The notes, if the internets are to be believed, include black pepper, mandarin, masala tea, saffron, ginger, cardamom, cloves, cinnamon, nutmeg, almond, chocolate, lotus blossom, and sandalwood. Very unsurprising that I like it. I don’t get any flower, which is fine with me. It keeps the fragrance completely smooth and inoffensive. What surprises me is that it’s not sweet or cloying. Most gourmandy frags, even orientals, seem to get loaded down with caramelly crap. I love sweets, but the smell of, say, loukhoum makes me want to ralph.

What I like best is that James likes it *and* I can imagine it in all sorts of situations. Me plopping on a department store’s nicest couches to chat with the kids about puberty whilst waving off salespeople: check. Me nosing about a nice chocolate shop and whinging about the lack of chocs involving lemon: check. Me cooking Christmas dinner and becoming increasingly pissed at how many dishes are being ruined in the fan oven: check. Me sniffing tree branches to the bemusement of passers by: check. Me at the train station with James and having one of those silent arguments conducted solely with eyelids: indeed check.

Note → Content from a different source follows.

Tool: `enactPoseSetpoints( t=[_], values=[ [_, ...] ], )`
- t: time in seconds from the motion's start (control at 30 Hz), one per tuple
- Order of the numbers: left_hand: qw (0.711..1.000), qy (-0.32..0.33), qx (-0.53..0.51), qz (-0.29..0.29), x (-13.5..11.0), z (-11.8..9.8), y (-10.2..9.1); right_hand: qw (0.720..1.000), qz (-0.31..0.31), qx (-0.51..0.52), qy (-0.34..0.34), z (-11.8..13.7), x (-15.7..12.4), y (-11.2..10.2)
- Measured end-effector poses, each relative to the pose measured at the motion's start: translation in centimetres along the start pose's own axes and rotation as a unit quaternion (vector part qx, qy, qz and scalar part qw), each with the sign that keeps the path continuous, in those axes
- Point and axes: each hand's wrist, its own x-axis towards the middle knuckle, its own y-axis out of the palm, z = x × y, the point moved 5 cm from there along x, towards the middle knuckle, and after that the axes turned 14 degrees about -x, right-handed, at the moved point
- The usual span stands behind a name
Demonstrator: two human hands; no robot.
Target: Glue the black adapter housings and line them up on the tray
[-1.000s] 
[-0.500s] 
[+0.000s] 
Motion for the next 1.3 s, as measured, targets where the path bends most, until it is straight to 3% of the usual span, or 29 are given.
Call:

Oh, and the bottle is seriously nifty (though I wish it were entirely glass and metal)

In other fragrance news, Nyssa appalled me today by dousing herself with Live by J.Lo and lurrrving it. Everytime we go into a drugstore she points and squees, and I have to slap my hand over my mouth to keep the ‘OMG CHAV!’ from escaping my lips. Parenting is hard. For reals.

Lushhhh

April 17, 2008

You might know I’m a huge Lushie. As in the shop that about knocks you over with scenty bath delights from several doors away. They’ve very recently started selling ‘retro lush’ items on their website, so I snagged a few things this week. Their ‘B Never…’ site is tied in, so I got a few things there as well. I’ve wanted to try their perfumes for a while and took the excuse to order samples. Disappointingly, all of them have either a strange mustiness to them or too much citrus. The closest to someting I could wear is 1000 Kisses Deep. It’s not quite right though. I stuck a bunch of vanilla in it, and it was improved some. Still, don’t really want a perfume I have to doctor, not at that price point, so I continue to search. I wish they would make a perfume from something like their Figs and Leaves soap.

I was a silly sod in ordering the chocolate lip scrub. I’m always keen for a good lip exfoliator, but I should have saved myself money and looked at the ingredient list rather than ordering–it’s just jojoba oil, demerara caster sugar, and vanilla and chocolate extracts. Well, at least I have a cute pot to stick my own concoction in when this batch runs out :P. ’tis very tasty…

I have discovered the best and easiest bathroom air freshener, incidentally. I just stick all my Lush bubble bars on a tray and pop on the counter. Bubble bar slices are brilliant for a couple more reasons. First, they don’t tend to have the really buttery crap that the ballistics usually include that invariably require that you scrub the tub as soon as your bath is over. Also, you can be a cheap b*st*rd and use a bar for a few baths rather than just the one.

So, in addition to a bubbly bath and lip exfoliation, I dyed my hair and painted my toenails. That’s extraordinarily self-attentive for me. I tend to go for the semi-groomed yeti look in general. What I do need to do is find a way to make the rest of the household members disappear during daylight hours once in a while so I don’t have to wait until the freaking witching hours to pay attention to myself. Last night I dreamt that I had a whole suite of rooms to myself. I just didn’t know what to do with myself, it was grand.